Heart disease is responsible for 1 in every 4 deaths in the United States alone, making it the top cause of death for men and women. This condition, which primarily affects the heart, comes in different forms, including arrhythmia and coronary artery disease, which remains to be the most common type there is.
With alarming statistics, one may worry about their chances of having such condition. Typically, heart disease affects men and people of most ethnicities in the United States, such as Hispanics, Caucasians, and African Americans. However, it can affect anyone, and the only way to get ahead of this condition is through early diagnosis and prompt treatment. It’s important to educate yourself about heart disease in your treatment journey.
Diagnosing Heart Disease
If you have been experiencing symptoms of a heart problem, which include shortness of breath, chest pain and tightness, slow or fast heartbeat, fainting, or sudden swelling of the abdomen, legs, and feet, book an appointment with your doctor as soon as possible to have the problem diagnosed and treated as soon as possible.

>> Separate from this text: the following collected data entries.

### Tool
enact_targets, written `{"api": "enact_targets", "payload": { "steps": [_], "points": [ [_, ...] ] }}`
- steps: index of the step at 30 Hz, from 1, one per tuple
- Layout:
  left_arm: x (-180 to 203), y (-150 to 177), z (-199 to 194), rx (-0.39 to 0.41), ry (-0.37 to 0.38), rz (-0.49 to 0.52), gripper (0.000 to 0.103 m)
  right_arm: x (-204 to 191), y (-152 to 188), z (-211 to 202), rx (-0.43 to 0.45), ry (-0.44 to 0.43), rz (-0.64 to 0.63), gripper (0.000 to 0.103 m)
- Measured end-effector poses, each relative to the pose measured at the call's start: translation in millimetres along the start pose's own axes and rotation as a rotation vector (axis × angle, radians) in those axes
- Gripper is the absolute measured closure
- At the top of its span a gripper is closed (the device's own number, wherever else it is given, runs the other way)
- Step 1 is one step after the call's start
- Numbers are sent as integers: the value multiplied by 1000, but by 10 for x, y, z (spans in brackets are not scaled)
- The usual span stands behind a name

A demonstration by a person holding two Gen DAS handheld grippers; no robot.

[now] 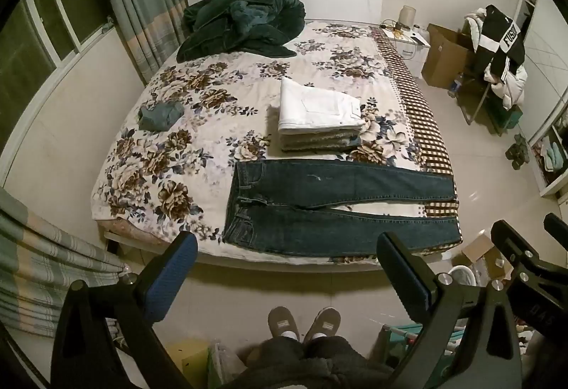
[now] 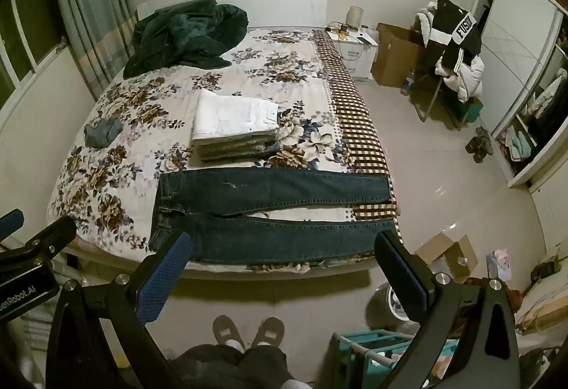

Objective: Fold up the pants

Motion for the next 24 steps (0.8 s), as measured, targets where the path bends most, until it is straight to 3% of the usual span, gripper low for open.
{"api": "enact_targets", "payload": {
  "steps": [24],
  "points": [
    [-3, -1, 2, 1, -2, 2, 0, -24, 18, 13, -2, -3, -4, 0]
  ]
}}
Point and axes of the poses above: each gripper's, at about its wrist camera, not at the fingertips, and z roughly the way its jaws point, x to its right, y to its underside, the point moved 3 cm from there along z, roughly the way its jaws point, and after that the axes turned 8 degrees about -x, right-handed, at the moved point
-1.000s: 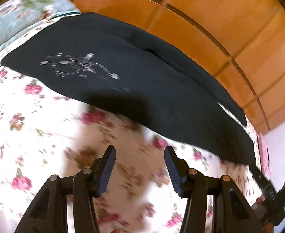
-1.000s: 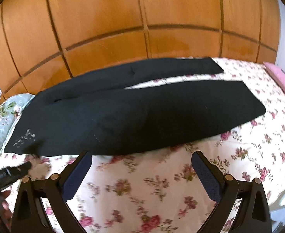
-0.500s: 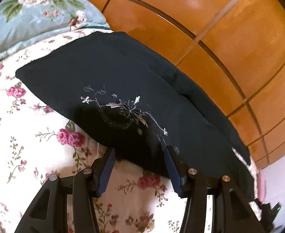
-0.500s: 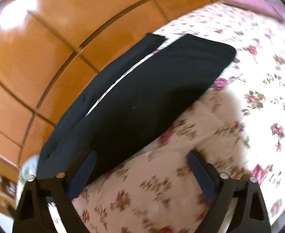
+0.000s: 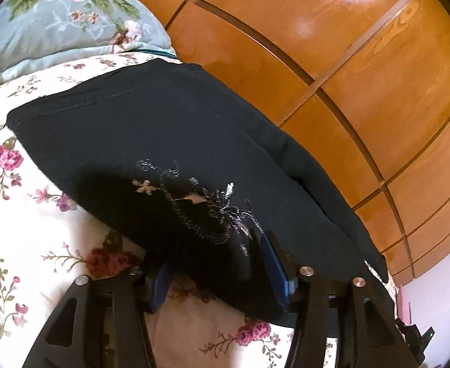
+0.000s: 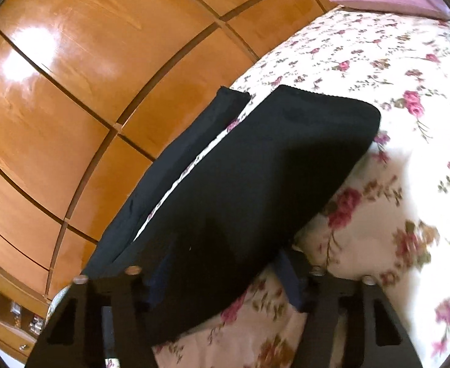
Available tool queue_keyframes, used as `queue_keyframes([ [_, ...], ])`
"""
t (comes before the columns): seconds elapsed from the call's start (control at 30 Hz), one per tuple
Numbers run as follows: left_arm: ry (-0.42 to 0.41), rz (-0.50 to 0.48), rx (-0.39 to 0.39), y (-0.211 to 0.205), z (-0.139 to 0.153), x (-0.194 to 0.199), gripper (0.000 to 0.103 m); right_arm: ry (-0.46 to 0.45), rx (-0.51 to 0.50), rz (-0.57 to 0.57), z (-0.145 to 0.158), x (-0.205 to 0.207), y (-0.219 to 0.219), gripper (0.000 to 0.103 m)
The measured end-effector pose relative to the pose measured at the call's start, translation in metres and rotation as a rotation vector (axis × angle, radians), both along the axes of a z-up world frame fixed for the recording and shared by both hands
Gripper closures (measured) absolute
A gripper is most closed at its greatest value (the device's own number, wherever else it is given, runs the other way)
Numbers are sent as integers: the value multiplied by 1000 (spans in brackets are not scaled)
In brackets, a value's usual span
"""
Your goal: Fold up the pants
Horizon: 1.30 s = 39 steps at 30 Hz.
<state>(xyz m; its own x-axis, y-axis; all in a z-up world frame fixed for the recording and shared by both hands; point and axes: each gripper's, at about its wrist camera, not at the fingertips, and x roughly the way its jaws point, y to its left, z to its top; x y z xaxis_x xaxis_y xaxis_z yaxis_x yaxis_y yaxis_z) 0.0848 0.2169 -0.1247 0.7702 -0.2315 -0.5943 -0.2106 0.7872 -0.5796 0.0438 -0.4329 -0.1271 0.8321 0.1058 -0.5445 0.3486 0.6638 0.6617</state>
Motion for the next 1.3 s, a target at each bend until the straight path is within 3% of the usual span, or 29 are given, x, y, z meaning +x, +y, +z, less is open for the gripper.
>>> queue_keyframes([
  [0.07, -16, -20, 6, -4, 1, 1, 29, -14, 1, -1, -3, 2, -3, 62],
  [0.27, -28, -14, -27, 0, 3, 0, 27, -8, 20, -5, -11, 6, -7, 87],
  [0.37, -45, 30, -72, 7, 3, 7, 27, -33, 42, -11, -15, 4, -10, 91],
  [0.53, -10, 37, -27, 4, 3, 25, 28, -17, 9, -16, -15, 6, -7, 93],
  [0.7, -19, 54, -59, 10, 2, 34, 31, -20, 10, -16, -16, 4, -9, 94],
  [0.8, 7, 54, -81, 18, -2, 43, 50, -20, 9, -16, -17, 4, -9, 94],
  [0.87, 53, 73, -114, 28, -12, 48, 88, -20, 7, -16, -17, 4, -9, 94],
  [0.97, 24, 92, -247, 44, -25, 41, 95, -21, 5, -17, -17, 4, -9, 94],
  [1.3, -12, 71, -294, 51, -16, 18, 97, -48, 1, -25, -15, -1, -8, 94],
])
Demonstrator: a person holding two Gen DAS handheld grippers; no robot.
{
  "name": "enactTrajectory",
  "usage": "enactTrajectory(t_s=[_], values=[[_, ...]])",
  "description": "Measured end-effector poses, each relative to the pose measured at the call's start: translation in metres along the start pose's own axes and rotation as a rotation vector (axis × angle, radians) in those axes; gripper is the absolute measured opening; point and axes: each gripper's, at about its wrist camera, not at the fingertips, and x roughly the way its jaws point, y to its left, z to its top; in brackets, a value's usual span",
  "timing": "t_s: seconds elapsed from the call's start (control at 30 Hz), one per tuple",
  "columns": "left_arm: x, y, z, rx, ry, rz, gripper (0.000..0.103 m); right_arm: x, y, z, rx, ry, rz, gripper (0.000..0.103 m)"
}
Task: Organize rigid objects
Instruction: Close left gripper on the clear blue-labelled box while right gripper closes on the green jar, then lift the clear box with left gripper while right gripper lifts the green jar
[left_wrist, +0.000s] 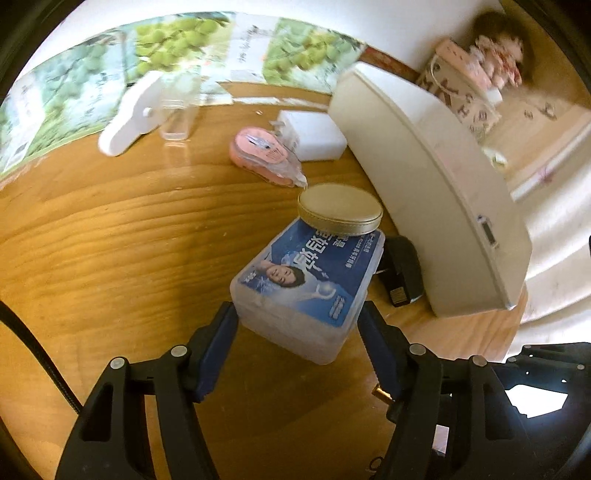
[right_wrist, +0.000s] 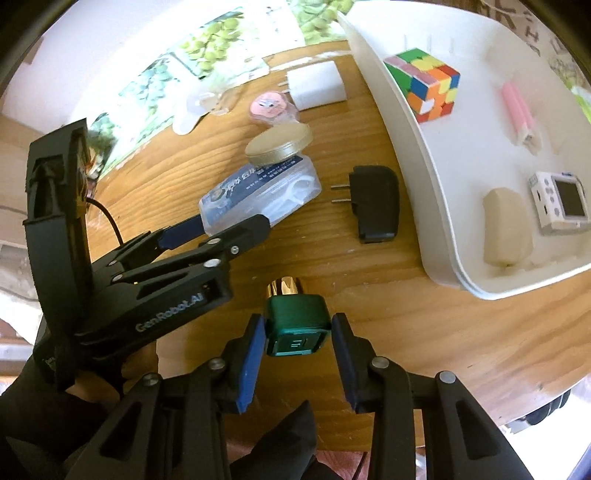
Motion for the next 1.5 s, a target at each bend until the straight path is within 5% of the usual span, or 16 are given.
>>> enactTrajectory(t_s=[0.07,0.1,0.4,0.47,0.83,1.07,1.23,1.33,1.37,1.4,1.5], values=[[-0.008,-0.001,-0.001,-0.025,-0.025,0.001,0.07,-0.004,-0.002,0.004,-0.021,-0.001,0.007,0.034],[-0.012,-0.002,-0.002,-0.038,-0.038,-0.001,0.069,-0.009,-0.002,0.005,-0.036,-0.006,0.032,0.0],[-0.046,-0.02,0.007,-0.103,-0.154,-0.006,0.06,-0.043,-0.013,0.002,-0.131,-0.049,0.076,0.004],[-0.049,-0.022,0.009,-0.115,-0.166,-0.01,0.009,-0.046,-0.019,0.001,-0.14,-0.052,0.081,0.004],[-0.055,-0.012,0.003,-0.219,-0.166,-0.04,0.009,-0.052,-0.033,-0.006,-0.11,-0.046,0.097,0.004],[-0.044,-0.003,-0.001,-0.261,-0.09,-0.056,0.024,-0.041,-0.036,-0.009,-0.065,-0.008,0.096,0.005],[-0.042,-0.01,0.001,-0.224,-0.051,-0.03,0.056,-0.028,-0.033,-0.009,-0.047,0.034,0.091,0.009],[-0.04,-0.015,0.007,-0.199,-0.019,-0.008,0.075,-0.021,-0.029,-0.01,-0.032,0.05,0.103,0.023],[-0.039,-0.016,0.01,-0.199,-0.003,-0.005,0.078,-0.019,-0.029,-0.01,-0.027,0.054,0.103,0.035],[-0.037,-0.016,0.013,-0.202,0.017,-0.007,0.078,-0.018,-0.027,-0.01,-0.019,0.056,0.1,0.045],[-0.027,-0.017,0.022,-0.214,0.094,0.007,0.079,-0.008,-0.025,-0.012,0.013,0.069,0.104,0.053]])
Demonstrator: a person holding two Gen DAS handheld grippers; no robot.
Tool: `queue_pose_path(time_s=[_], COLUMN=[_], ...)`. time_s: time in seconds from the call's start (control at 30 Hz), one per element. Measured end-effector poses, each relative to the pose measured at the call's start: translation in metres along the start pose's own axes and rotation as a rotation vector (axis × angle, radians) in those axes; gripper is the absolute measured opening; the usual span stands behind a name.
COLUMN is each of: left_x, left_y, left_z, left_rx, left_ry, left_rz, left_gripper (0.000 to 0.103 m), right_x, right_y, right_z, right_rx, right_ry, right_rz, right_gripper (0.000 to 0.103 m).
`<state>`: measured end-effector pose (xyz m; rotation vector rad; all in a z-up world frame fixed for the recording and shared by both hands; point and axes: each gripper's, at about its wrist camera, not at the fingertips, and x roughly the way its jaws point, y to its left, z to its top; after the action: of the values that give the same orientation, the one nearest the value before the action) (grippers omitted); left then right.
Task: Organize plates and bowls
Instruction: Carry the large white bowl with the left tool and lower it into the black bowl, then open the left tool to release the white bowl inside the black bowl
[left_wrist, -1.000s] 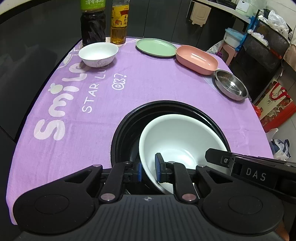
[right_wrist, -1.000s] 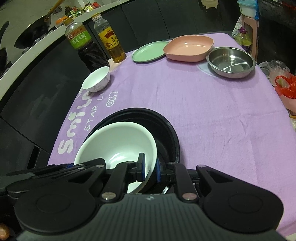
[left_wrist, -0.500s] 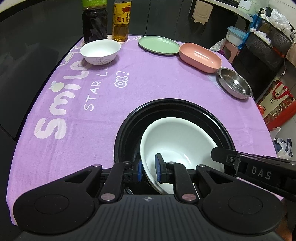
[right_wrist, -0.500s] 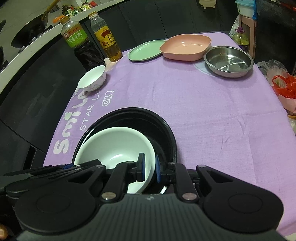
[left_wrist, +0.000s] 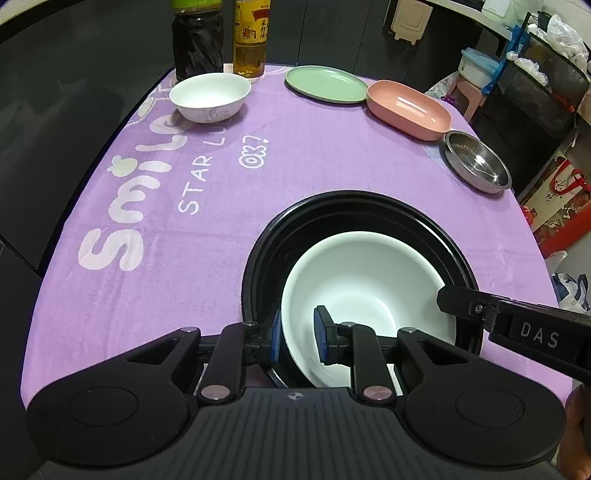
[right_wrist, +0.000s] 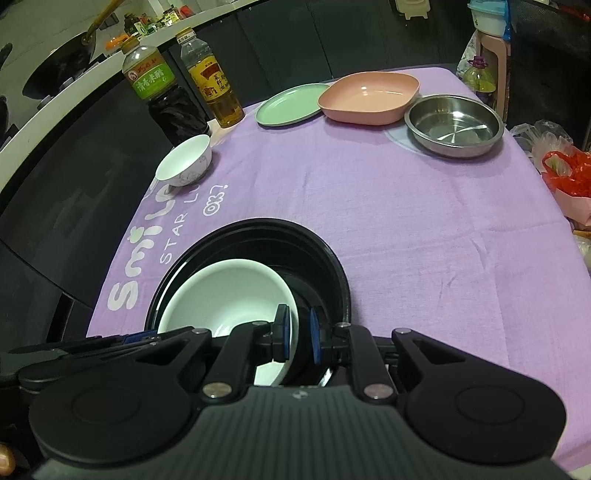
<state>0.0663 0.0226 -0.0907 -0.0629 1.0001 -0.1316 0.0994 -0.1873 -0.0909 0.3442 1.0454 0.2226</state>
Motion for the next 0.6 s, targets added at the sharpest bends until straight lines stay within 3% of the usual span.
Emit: queue_pose_path(time_s=[0.27,0.6], left_x=[-0.01,-0.026], left_y=[0.003,0.028], left_z=[-0.001,0.014], left_rx=[-0.002,-0.065], left_ry=[-0.023,-0.098], left_rz=[-0.001,0.015], left_gripper=[0.017,0.018], right_x=[-0.002,-0.018], right_y=[0.0,0.004], right_z=[0.001,0.024], right_rx=[0.003,-0.011], right_ry=[-0.008,-0.109], right_rz=[-0.003,-0.034], right_gripper=[0.015,0.015])
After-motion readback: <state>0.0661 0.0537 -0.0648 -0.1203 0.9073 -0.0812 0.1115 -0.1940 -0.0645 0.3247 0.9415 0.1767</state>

During your consultation, your health-care provider will perform a series of evaluations and tests. These tests will also help screen you for heart disease before you start to develop any noticeable symptoms.
An electrocardiogram is one of the first tests that may be performed to determine the presence of heart disease. This quick, painless, and inexpensive test works by recording your heart’s electrical activity by attaching small electrode patches to the skin of your chest. Once the attachments are in place, the ECG will then record electrical impulses of the heart, assessing its rhythm and evaluating for certain abnormalities. It can also help to diagnose poor blood flow to the cardiac muscle and ultimately diagnose a heart attack.
To diagnose a heart problem, you may be required to undergo an echocardiogram, which is basically an ultrasound of the heart. It allows a visualization of the heart’s chambers, walls, valves, and blood vessels that better identifies its condition, specifically, how the heart moves, how well it is pumping, its shape and size, the thickness and movement of its walls, and if there are any growths or regurgitation around its valves.
Our bodies need cholesterol to function properly, but too much of it can lead to stroke, clogged arteries, and heart disease—which is why your doctor may request a complete cholesterol test or lipid profile to diagnose a heart problem. This blood test measures the levels of cholesterol and fat in your bloodstream, which also determines your risk of a heart attack. This diagnostic procedure is essential especially if you have a family history of heart disease, have diabetes, lead an inactive lifestyle, or are obese or overweight.
Another common diagnostic procedure for heart disease is a stress test, which determines how well your heart functions during physical activity. These stress tests include an exercise stress test, which is basically performing an ECG during exercise. During this test, your doctor checks your blood pressure, heart rate, heart rhythm, and probably blood oxygen saturation through the use of a Nihon Kohden pulse oximetry sensor.
Another stress test is the stress echocardiogram, or what’s simply known as the stress echo. During this procedure, a tracer or a radioactive substance is injected into the bloodstream. Then, ultrasound performed by professional ultrasound services is used to detect any abnormalities in the heart’s valves and chambers. A nuclear cardiac stress test, which is sometimes referred to as an exercise thallium scan, may also be done, which is another stress test that helps detect any damage to the heart muscle.
While some types of heart problems are conveniently detected during a doctor’s appointment, some may be diagnosed in an emergency scenario, such as during a heart attack. Don’t wait until it’s too late. Have yourself checked regularly, especially if you are at risk. Meanwhile, it isn’t too late to make healthy changes in your lifestyle to prevent heart disease and its complications altogether.